**Task statement**
Go through the data and count the lines holding the string "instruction". Write only the number.
———
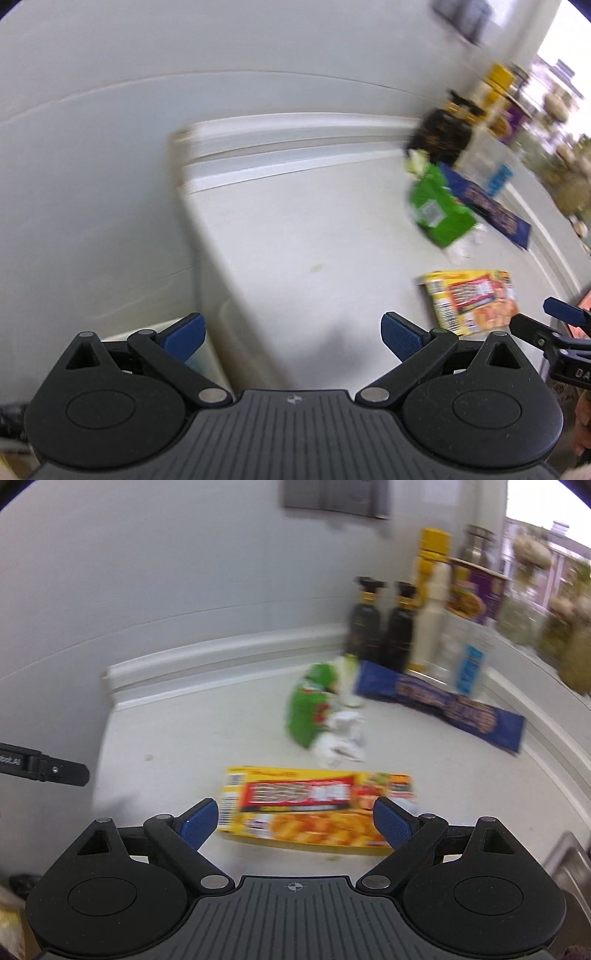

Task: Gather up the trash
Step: 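Move both open tools back toward the counter clutter, then grasp the green snack bag with the left tool while the right tool grasps the white tissue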

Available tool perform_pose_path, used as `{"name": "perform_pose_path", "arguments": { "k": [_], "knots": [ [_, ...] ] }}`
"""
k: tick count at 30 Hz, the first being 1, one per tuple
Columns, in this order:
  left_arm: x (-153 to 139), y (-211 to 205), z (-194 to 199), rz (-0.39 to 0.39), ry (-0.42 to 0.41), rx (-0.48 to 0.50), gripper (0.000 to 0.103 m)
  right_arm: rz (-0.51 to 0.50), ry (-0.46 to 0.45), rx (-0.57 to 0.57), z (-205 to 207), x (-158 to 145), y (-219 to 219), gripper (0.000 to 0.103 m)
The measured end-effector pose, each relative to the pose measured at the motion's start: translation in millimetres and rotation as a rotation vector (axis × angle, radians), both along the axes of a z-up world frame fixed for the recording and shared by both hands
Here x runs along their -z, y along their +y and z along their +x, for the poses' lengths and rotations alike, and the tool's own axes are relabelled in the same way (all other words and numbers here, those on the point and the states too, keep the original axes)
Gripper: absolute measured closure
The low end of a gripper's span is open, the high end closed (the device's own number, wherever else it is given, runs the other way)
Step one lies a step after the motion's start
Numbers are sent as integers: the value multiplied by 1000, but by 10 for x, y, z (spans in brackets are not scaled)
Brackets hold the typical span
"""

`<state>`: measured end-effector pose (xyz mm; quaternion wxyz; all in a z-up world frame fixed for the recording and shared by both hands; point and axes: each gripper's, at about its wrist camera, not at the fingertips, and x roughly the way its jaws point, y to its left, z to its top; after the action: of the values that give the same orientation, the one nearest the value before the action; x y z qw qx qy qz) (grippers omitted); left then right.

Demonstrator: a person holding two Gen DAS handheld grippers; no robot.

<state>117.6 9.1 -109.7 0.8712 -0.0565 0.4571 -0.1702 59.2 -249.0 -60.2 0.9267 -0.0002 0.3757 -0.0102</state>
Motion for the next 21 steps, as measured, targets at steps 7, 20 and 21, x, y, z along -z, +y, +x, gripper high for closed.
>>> {"name": "perform_pose_path", "arguments": {
  "k": [7,20,21],
  "knots": [
    [-59,-673,162,21,-49,143,2,-2,-20,92,-28,37,-527,10],
    [-4,-1552,548,-7,-121,271,19,16,-49,82,402,176,-906,10],
    [10,-1584,582,-14,-121,267,20,19,-50,74,442,184,-908,10]
  ]
}}
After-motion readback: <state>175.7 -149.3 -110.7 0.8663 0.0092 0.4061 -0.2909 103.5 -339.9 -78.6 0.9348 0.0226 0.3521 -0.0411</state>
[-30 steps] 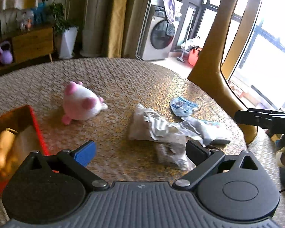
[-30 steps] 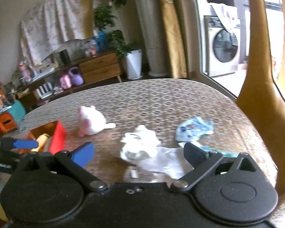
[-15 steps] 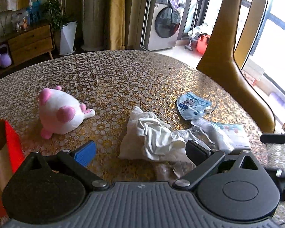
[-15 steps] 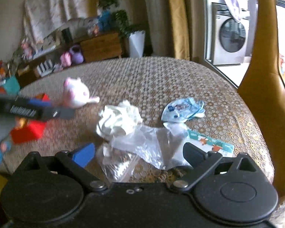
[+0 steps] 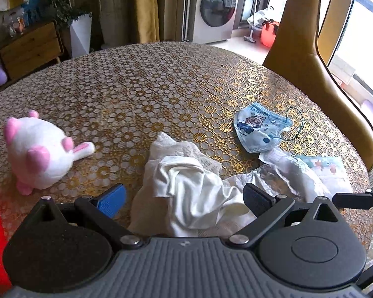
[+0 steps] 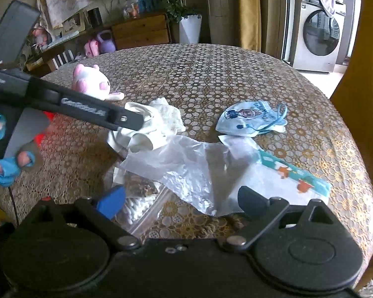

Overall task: Organize soft objects
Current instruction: 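Withdraw both tools from the tin toward the white cloth pile, then grasp the white cloth with the left tool while the right tool grasps the plastic strip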

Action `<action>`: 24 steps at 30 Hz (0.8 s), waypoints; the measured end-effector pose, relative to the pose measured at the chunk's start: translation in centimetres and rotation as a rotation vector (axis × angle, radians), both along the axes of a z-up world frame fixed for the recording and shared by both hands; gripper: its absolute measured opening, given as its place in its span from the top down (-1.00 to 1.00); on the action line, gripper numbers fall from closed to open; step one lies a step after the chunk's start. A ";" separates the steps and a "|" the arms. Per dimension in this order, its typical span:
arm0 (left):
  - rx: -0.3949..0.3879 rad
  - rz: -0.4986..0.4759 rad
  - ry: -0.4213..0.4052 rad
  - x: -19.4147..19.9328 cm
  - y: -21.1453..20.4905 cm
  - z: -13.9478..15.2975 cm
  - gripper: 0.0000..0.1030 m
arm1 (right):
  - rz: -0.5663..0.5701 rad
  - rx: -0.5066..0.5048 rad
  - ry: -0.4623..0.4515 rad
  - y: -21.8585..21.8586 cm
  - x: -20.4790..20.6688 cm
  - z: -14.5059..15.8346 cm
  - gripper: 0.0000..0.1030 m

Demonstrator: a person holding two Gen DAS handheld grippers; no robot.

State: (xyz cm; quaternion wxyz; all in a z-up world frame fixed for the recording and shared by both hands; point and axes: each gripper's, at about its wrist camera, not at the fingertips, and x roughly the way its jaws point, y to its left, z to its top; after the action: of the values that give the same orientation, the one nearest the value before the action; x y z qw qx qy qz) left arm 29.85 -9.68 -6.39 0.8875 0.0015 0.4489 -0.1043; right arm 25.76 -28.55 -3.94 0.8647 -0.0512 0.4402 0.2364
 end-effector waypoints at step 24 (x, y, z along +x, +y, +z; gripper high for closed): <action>0.022 -0.033 0.040 2.1 -1.1 -2.8 -0.08 | -0.093 0.079 0.021 -0.3 3.5 -2.6 0.77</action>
State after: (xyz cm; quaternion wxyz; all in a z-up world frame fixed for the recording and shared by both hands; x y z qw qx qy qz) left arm 31.97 -10.76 -9.19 0.8764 0.0166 0.4675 -0.1140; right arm 29.31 -28.82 -6.50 0.8714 0.0059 0.4415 0.2139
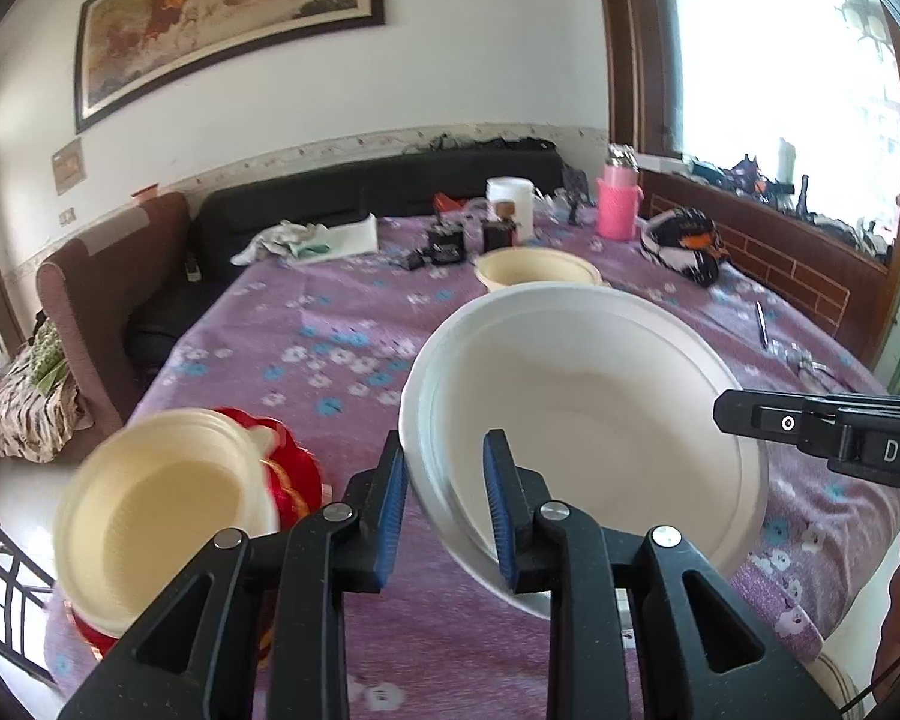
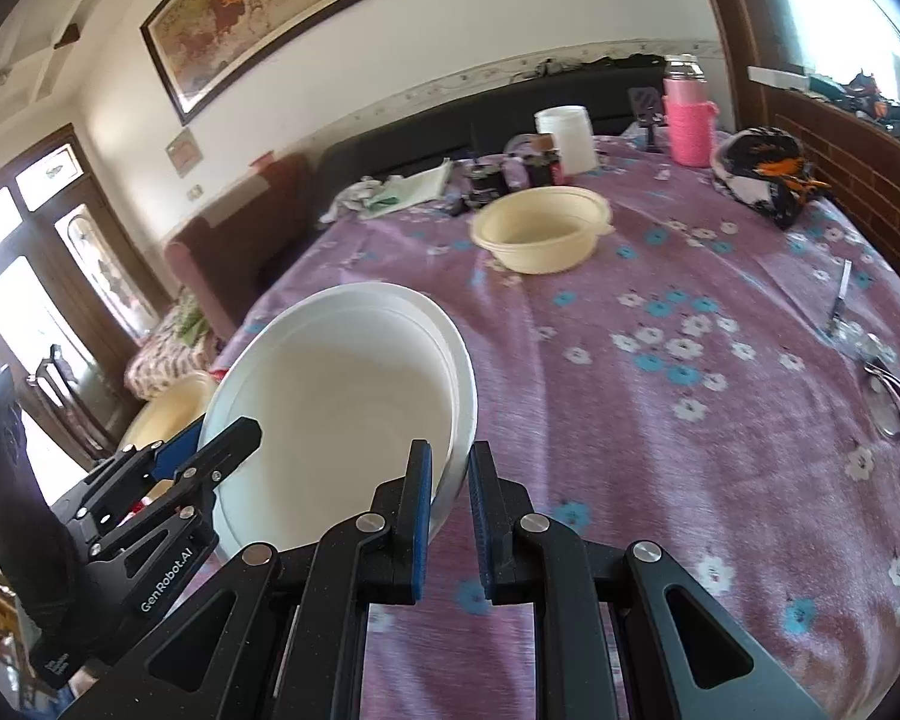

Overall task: Organize plates and bowls
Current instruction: 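Carry the large white bowl with the right tool over the red plate stack, then lower the large white bowl onto the stacked bowls and open the right tool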

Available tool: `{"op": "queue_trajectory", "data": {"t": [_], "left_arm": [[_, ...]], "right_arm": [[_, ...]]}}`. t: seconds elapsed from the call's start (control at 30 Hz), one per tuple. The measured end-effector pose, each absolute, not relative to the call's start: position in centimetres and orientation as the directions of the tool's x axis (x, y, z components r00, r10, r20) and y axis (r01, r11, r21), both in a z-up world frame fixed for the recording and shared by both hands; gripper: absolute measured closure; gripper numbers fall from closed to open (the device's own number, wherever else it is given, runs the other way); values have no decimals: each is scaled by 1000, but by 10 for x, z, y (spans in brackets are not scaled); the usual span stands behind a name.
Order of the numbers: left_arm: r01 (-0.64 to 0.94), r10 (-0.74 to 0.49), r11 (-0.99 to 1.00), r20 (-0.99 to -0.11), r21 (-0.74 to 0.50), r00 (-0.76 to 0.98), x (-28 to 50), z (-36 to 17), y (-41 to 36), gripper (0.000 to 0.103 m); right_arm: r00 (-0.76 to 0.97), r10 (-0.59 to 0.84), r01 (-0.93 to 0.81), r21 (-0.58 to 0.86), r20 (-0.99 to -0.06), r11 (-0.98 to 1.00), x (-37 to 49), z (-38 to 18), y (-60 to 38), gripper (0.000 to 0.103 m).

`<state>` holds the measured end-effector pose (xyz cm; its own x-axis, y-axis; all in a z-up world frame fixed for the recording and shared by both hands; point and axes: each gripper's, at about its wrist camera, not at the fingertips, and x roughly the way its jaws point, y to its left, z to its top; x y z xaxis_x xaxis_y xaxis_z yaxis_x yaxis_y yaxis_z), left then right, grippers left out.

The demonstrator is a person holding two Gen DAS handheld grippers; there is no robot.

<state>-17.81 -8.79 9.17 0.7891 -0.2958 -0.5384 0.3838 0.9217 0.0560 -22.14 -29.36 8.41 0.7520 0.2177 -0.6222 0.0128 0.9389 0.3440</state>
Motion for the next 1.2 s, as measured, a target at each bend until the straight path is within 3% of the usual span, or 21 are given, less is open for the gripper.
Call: {"op": "queue_trajectory", "data": {"t": [0.5, 0.8, 1.2], "left_arm": [[182, -166, 983, -431, -2, 887, -182, 137, 18, 73], [71, -83, 997, -458, -44, 885, -170, 124, 73, 73], [34, -63, 997, -501, -67, 863, -157, 103, 89, 73]], "right_arm": [[700, 403, -199, 381, -589, 903, -176, 135, -202, 89], [595, 502, -269, 434, -627, 860, -135, 123, -147, 89], [550, 495, -263, 423, -673, 867, -119, 99, -123, 89]]}}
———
**Written response**
2